Development of e-Government Services
- Dušan Stojanović, Directorate for e- Government, Ministry of Public Administration and Local Self-Government
Dušan showcased Serbia's different e-government services, which span legislation, data registers, interoperability, services for citizens and education. He explained how the government aims to be able to offer better services with faster response times while decreasing the possibility for errors and corruption with this initiative. He also detailed plans to keep citizens' data private and secure while integrating it into these online services.
Measurements Plenary
Internet Quality Measurements
- Vladica Tintor, Regulatory Agency for Electronic Communications (RATEL)
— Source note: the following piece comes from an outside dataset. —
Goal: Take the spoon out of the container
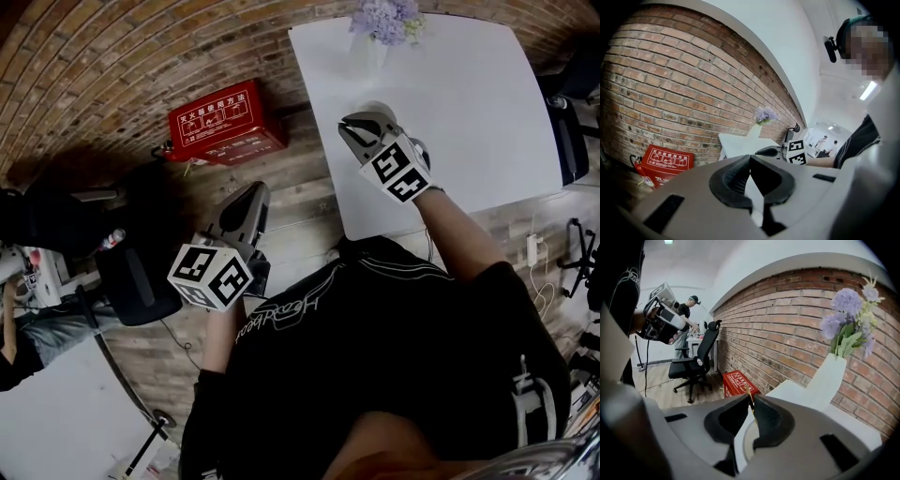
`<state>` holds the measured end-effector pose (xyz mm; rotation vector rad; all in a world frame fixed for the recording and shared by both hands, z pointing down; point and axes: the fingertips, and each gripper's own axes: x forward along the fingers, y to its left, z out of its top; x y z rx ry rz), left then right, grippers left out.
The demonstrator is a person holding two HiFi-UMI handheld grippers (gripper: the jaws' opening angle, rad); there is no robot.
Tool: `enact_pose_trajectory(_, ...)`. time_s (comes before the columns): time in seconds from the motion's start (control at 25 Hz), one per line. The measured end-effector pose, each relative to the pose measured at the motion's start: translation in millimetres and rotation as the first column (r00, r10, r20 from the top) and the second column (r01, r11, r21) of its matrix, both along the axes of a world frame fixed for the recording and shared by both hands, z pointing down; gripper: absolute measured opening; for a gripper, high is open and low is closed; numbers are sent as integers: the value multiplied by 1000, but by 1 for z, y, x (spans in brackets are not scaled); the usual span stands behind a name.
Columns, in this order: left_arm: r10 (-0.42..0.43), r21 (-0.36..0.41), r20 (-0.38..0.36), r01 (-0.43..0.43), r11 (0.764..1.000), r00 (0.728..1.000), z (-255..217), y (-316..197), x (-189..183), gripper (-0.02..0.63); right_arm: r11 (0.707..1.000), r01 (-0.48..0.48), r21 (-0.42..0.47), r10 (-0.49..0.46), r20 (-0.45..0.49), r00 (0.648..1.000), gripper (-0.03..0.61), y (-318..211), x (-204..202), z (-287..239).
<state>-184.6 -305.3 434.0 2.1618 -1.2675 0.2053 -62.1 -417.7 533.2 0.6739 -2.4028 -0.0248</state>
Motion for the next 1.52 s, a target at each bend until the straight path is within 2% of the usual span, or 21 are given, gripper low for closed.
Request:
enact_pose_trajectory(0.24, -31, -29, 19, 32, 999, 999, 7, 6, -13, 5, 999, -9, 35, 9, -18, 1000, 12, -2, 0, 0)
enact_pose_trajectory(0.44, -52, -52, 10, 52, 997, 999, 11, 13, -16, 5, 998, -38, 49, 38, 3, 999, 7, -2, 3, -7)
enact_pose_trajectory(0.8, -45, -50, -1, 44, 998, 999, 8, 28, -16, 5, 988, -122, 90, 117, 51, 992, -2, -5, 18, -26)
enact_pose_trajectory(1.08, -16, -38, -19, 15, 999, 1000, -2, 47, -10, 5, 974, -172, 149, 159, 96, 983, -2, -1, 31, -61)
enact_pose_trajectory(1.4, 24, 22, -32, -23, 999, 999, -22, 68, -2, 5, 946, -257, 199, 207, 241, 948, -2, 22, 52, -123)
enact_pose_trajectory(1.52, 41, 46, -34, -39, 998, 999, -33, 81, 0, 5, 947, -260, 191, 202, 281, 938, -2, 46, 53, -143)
Vladica explained how quality of service is a main feature of net neutrality, and how RATEL measures quality of service in three ways in Serbia: ISP reports, client-side reference measurement software, and measurements made at user premises. He detailed how RATEL measures throughput, one-way delay, jitter and packet loss via various technologies, including a van equipped with an antenna and scanners for monitoring the quality of wireless telecom networks.
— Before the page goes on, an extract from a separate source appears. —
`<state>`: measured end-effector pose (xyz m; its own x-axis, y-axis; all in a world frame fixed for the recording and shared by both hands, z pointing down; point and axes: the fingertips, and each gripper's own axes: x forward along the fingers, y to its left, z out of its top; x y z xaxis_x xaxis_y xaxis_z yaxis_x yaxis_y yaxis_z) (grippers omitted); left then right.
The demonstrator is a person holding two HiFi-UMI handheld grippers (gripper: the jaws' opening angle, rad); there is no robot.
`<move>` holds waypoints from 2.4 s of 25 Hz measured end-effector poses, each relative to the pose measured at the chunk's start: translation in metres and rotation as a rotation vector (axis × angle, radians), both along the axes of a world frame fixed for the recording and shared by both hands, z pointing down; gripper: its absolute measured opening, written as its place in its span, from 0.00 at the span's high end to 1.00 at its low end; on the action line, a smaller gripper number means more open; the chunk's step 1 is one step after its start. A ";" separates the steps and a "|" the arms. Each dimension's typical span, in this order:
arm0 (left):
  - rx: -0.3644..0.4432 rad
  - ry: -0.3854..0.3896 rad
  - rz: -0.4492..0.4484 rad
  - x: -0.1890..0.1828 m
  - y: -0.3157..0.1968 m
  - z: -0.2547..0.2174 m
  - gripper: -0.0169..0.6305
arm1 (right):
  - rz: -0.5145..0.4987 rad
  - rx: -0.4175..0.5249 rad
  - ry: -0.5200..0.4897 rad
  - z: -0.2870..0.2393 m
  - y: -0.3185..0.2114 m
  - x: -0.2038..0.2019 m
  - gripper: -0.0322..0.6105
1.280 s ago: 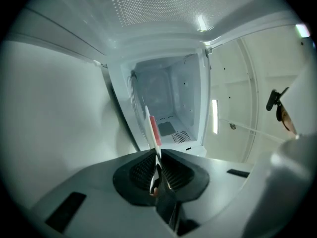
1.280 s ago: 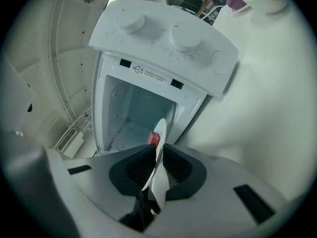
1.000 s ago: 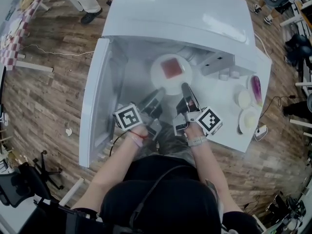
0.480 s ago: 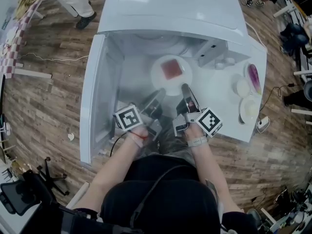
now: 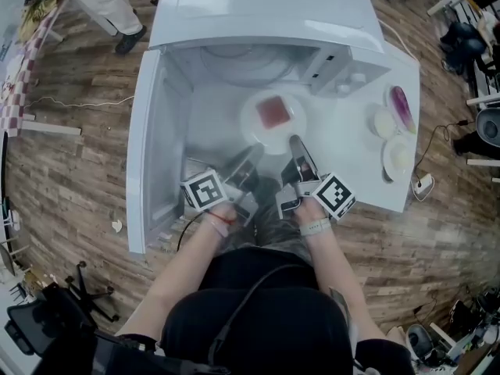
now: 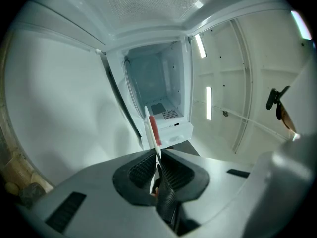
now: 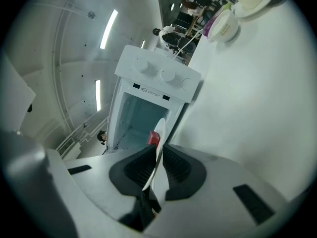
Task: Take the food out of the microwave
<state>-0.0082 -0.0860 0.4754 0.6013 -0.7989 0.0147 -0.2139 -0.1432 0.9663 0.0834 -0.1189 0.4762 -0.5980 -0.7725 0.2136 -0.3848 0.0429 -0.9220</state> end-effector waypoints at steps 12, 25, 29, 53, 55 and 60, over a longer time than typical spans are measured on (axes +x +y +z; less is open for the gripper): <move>-0.003 -0.010 0.052 0.012 0.029 0.004 0.91 | 0.042 0.007 -0.001 0.002 0.033 0.013 0.86; -0.007 -0.021 0.098 0.019 0.050 0.011 0.91 | 0.083 -0.008 -0.004 0.012 0.059 0.022 0.86; -0.012 -0.032 0.111 0.020 0.055 0.017 0.91 | 0.086 -0.005 -0.001 0.015 0.066 0.024 0.86; -0.010 -0.047 0.212 0.044 0.090 0.047 0.91 | 0.123 -0.070 0.027 0.050 0.108 0.049 0.86; -0.012 -0.045 0.209 0.044 0.092 0.049 0.91 | 0.128 -0.079 0.018 0.052 0.111 0.049 0.86; -0.013 -0.046 0.202 0.045 0.098 0.052 0.91 | 0.121 -0.079 0.021 0.055 0.115 0.050 0.86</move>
<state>0.0369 0.0124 0.5274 0.7479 -0.6615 0.0557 -0.2263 -0.1752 0.9582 0.1335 -0.0035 0.5309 -0.4964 -0.8189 0.2881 -0.4021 -0.0772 -0.9123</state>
Vesna Manojlovic, RIPE NCC, asked whether Vladica had considered using RIPE Atlas for their ISP measurements, and Vladica said they hadn't. Vesna said she would follow up with him.
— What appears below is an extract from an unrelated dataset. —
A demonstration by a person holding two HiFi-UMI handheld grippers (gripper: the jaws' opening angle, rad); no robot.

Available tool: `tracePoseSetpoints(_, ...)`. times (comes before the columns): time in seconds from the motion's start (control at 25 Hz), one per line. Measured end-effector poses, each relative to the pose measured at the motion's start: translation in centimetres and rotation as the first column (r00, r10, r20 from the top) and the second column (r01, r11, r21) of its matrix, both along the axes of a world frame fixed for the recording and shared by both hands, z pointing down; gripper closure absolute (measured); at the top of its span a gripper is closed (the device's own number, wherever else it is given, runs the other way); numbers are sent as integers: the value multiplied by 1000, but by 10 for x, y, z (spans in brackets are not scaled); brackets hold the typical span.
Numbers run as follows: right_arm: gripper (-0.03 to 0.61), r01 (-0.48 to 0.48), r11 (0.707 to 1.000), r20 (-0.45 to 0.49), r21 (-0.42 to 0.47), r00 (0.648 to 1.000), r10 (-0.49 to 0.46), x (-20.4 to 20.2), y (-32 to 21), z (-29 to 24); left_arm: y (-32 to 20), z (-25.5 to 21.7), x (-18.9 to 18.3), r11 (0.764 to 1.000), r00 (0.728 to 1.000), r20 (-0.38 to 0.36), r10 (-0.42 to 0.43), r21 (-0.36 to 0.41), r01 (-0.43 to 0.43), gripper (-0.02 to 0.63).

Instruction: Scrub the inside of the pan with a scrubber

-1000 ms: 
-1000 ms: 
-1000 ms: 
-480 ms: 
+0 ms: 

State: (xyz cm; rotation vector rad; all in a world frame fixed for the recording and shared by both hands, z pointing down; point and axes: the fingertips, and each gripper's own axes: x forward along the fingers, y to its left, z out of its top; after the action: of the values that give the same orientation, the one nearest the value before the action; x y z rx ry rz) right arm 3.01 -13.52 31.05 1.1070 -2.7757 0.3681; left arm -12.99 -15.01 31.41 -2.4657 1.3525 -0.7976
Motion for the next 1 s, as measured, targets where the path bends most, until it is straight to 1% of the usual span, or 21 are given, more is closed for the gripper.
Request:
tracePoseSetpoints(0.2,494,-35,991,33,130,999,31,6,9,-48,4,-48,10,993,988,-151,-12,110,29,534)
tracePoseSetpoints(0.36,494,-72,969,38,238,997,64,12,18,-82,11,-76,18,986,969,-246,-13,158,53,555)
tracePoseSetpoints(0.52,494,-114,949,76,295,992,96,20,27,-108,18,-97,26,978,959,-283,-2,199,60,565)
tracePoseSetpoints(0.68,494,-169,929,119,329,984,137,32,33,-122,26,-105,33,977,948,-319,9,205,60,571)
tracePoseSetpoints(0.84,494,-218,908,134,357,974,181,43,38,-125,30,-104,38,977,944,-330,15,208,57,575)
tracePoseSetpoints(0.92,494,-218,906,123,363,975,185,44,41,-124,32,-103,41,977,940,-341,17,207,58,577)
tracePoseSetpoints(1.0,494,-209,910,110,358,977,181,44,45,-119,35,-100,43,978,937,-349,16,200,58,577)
There was also a question about whether Vladica had considered using any client-side apps to make their own measurements, and Vladica said they are considering building such an app.
Measuring the Health of the Internet: Even in Real Time
- Massimo Candela, RIPE NCC
Massimo gave an overview of RIPEstat, the RIPE NCC's source of information on specific IP prefixes and ASNs, and RIPE Atlas, the RIPE NCC's global Internet measurement network. He showed how the two tools can be used together to analyse network events, such as using RIPEstat's BGPlay widget and RIPE Atlas' seismograph tool to visualise a recent incident when Facebook went offline. He also introduced the new RIPE Atlas streaming architecture, which allows users to tap into a continuous stream of measurement results in real time as they are sent by the RIPE Atlas probes.
If You Can't Measure It, How Do You Know If It Works?
- Matija Grabnar, NetTV Plus
Matija gave an overview of NetTV Plus, which streams live TV channels over the Internet to clients all over the world, and explained how they go about performance monitoring, troubleshooting, maintenance prediction, optimisation support and configuration management. He said that customer complaints have fallen by more than 90% thanks to their measurement efforts, which employ a mixture of monitoring tools Munin and Nagios.
Performance Gains With Ansible in CDN Environment
- Sibin Arsenijevic, NetTV Plus
Sibin detailed his experiences using Ansible, an open-source software platform to configure and manage hardware, to help solve issues they had with provisioning a constantly growing number of machines and the time and resources that took. He explained Ansible's benefits and limitations, and how NetTV Plus, an online streaming service for live TV channels, employs playbooks to quickly and easily patch their systems.
Closing Plenary
Vesna Manojlovic, RIPE NCC, wrapped up the meeting and thanked the hosts, sponsors and SEE Programme Committee. She said the meeting had been very well attended and was the biggest SEE Meeting to date, with 235 checked in participants from 18 different countries, including 134 participants from Serbia, and had included a lot of interesting content. She invited everyone to the next SEE Meeting, SEE 5, which will take place in Tirana, Albania from 19-20 April 2016. In the meantime, she encouraged everyone to attend RIPE 70 in Amsterdam, Netherlands from 11-15 May 2015 and RIPE 71 in Bucharest, Romania from 16-20 November 2015.